— TASK ITEM —
Please restate word for word only the lines that start at the one containing "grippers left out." and continue to the final line of the material.

───── DATA SHOWN ─────

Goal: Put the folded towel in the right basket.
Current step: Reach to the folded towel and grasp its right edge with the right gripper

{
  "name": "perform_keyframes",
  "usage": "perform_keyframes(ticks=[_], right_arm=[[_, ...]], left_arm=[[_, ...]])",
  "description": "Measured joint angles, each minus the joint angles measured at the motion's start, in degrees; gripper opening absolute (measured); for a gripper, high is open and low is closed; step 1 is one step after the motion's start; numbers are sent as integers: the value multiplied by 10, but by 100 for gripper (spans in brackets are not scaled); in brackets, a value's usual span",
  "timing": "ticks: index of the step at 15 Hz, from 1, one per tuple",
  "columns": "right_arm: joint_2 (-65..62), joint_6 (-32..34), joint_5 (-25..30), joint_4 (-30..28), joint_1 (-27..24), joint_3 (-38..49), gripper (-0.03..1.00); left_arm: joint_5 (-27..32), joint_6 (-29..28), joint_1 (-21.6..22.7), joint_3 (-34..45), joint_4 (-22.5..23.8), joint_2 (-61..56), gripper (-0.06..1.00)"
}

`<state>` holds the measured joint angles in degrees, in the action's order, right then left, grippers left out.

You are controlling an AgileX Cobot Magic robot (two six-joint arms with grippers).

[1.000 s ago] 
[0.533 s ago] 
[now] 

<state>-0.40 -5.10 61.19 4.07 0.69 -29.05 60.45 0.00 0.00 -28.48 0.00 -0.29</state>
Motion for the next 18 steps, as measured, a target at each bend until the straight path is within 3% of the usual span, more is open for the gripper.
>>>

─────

— EXPECTED ANSWER —
`<state>` holds the measured joint angles in degrees, in the action's order, right then left, grippers left out.

You are controlling an AgileX Cobot Magic robot (two six-joint arms with grippers).

[1.000 s ago] 
[0.533 s ago] 
[now] 

<state>-0.40 -5.10 61.19 4.07 0.69 -29.05 60.45 0.00 0.00 -28.48 0.00 -0.29</state>
Motion for the next 18 steps, as measured, a target at each bend until the straight path is within 3% of the usual span, more is open for the gripper.
>>>

That completes the answer.